_Source data_.
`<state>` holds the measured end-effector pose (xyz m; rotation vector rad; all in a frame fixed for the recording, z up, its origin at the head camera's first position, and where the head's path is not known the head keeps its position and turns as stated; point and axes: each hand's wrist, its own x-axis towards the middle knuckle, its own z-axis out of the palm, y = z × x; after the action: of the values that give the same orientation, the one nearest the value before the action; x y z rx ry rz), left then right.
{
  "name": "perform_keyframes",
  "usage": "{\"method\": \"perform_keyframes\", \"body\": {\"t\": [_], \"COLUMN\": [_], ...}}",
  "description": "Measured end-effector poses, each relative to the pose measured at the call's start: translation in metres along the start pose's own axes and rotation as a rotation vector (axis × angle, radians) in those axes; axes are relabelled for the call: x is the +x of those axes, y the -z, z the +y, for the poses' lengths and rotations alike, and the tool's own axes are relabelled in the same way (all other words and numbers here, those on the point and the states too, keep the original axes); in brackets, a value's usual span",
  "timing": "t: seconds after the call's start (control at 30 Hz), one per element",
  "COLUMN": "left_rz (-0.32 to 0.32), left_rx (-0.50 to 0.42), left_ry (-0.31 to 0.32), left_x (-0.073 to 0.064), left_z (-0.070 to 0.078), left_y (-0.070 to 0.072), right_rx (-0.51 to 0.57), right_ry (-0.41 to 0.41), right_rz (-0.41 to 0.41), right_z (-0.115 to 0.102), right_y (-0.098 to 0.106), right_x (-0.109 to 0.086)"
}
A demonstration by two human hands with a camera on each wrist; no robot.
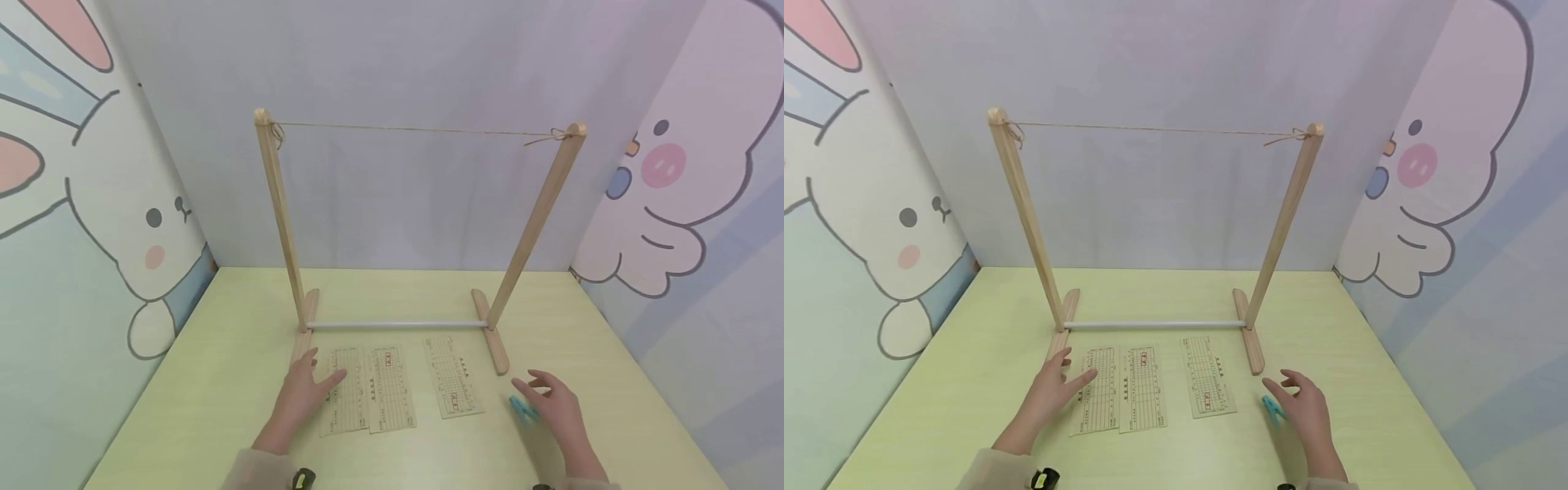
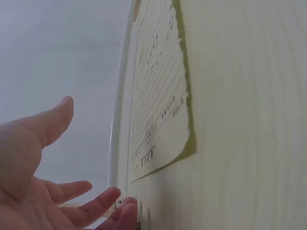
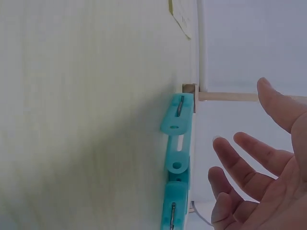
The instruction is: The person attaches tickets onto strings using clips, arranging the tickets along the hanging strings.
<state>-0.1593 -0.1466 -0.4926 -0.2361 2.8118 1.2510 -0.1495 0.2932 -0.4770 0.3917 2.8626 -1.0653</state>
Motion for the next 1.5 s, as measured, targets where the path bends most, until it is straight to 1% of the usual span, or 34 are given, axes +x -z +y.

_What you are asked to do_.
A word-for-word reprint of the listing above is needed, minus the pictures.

_Response box_.
`<state>` holds the measured end-effector pose (xyz m; rotation vector rad; all in a frame fixed for the recording, z up, its origin at the head camera's first position, and where the head's path is not known the head keeps its position and turns as stated; point and axes: each hand's wrist, its own x-axis towards the middle knuckle, its own z-axis out of the palm, y = z × x; after the action: of the values that give the same orientation, the one nearest the value before the action; x y z rx ry rz), left then right.
{
  "name": "perform_keyframes",
  "usage": "{\"method\": \"perform_keyframes\", \"body\": {\"t\": [_], \"COLUMN\": [_], ...}}",
  "description": "Measured end-effector poses, each relative to the pose measured at the call's start: translation in metres along the start pose's own axes and rotation as a rotation vector (axis × angle, radians) in those axes; axes are relabelled for the call: x is the +x of those axes, y the -z, z the +y, for the poses' lengths and rotations alike, and the tool's own axes are relabelled in the same way (all other words and numbers here, those on the point and the states too, keep the original axes); in brackets, a value's usual span",
  "timing": "t: seconds after the call's start (control at 30 Hz), one per element",
  "COLUMN": "left_rz (-0.32 to 0.32), left_rx (-0.50 to 0.42), left_ry (-0.31 to 0.32), left_x (-0.073 to 0.064), left_z (-0.070 to 0.078), left_y (-0.070 to 0.072), right_rx (-0.51 to 0.57), right_ry (-0.41 to 0.41), right_rz (-0.41 to 0.41), right_z (-0.115 to 0.102), right_y (-0.098 to 0.106), right_x (-0.109 to 0.086)"
}
A demonstration by two human hands with a camera on each wrist; no robot.
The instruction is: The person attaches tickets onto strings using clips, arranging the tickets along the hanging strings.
<state>-0.1593 -0.1466 -0.4926 -0.2361 2.8118 1.2510 -0.1495 0.2932 -0.4770 0.3917 2.8626 -1.0653</state>
Motion for the next 1.5 s, as measured, targets where the path bends most, until it is straight to 1% of the usual span, or 34 are given, axes +x -z +y.

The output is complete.